Press stamp 1827 4 pence.png
Press stamp 1827 4 pence.png

Details

Newspapers in the 18th century had to be 'stamped' - they needed to be marked to establish that they had paid the duty which all vehicles for news were required to pay. The Stamp Act of 1712 (a time of heightened political controversy) taxed all newspapers @ 2 pence per sheet and required the lodging of copies and the identification of printers. The tax doubled in 1757. Following Peterloo, the Government passed the Six Acts,  one of which the scope of publications liable for stamp duty to papers publishing opinion rather than just news, and required newspaper publishers to post a bond against their good conduct.  This set the stage for a series of confrontations between publishers of material aimed at a wide popular audience, which the Stamp  duty made unaffordable, and the government.  In the 1820s, but espcially the early 1830s, a mass press defied the Stamp duty, with a range of popular newspapers appearing until they were prosecuted, and publishers and printers were jailed.
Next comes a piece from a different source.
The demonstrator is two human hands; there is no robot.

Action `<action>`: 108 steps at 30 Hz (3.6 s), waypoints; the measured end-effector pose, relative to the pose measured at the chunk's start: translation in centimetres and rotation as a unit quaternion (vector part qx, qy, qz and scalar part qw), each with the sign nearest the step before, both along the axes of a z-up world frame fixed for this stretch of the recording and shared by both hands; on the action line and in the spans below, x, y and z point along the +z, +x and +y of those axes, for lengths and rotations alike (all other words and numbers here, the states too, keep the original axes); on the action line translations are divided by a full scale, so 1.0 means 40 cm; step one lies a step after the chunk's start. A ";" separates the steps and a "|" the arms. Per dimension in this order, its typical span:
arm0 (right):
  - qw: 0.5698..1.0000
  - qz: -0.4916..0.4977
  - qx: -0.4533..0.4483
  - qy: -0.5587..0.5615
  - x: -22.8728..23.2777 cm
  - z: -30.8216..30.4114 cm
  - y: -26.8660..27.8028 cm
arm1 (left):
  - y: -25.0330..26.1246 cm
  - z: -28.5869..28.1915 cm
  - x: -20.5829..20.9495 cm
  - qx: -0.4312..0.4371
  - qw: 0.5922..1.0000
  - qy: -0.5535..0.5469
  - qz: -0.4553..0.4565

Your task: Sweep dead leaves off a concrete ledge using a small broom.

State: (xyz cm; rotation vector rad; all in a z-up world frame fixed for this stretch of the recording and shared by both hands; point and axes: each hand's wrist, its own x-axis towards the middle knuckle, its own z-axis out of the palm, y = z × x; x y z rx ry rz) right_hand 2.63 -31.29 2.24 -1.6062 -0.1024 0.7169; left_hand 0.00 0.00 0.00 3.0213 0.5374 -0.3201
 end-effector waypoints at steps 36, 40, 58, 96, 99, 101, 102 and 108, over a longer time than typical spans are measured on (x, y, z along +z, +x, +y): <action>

Over 500 illegal journals were published between 1830 and 1836.  Among the most famous were:
William Carpenter,'s Political Letters and Pamphlets (1830); Henry Hethrington's The Poor Man's Guardian (1831); and  The Working Man's Friend and Political Magazine (1831-2).

A number of key Chartists, such as Hetherington, George Julian Harney and others earned their political laurels by spending time in jail for publishing and cirulating unstamped papers. 

In 1836, the government reduced the stamp duty to 1 penny, which both broke the back of the unstamped opposition by reducing the penal rate, while successfully ensuring that mass circulation papers directed at a very popular audience would still be a luxury for their intended readers. 

The freedom of the press was both secured and withheld - and it remained an issue for many in the Chartist movement, becoming a central plank, for example, of the East London Democratic Association.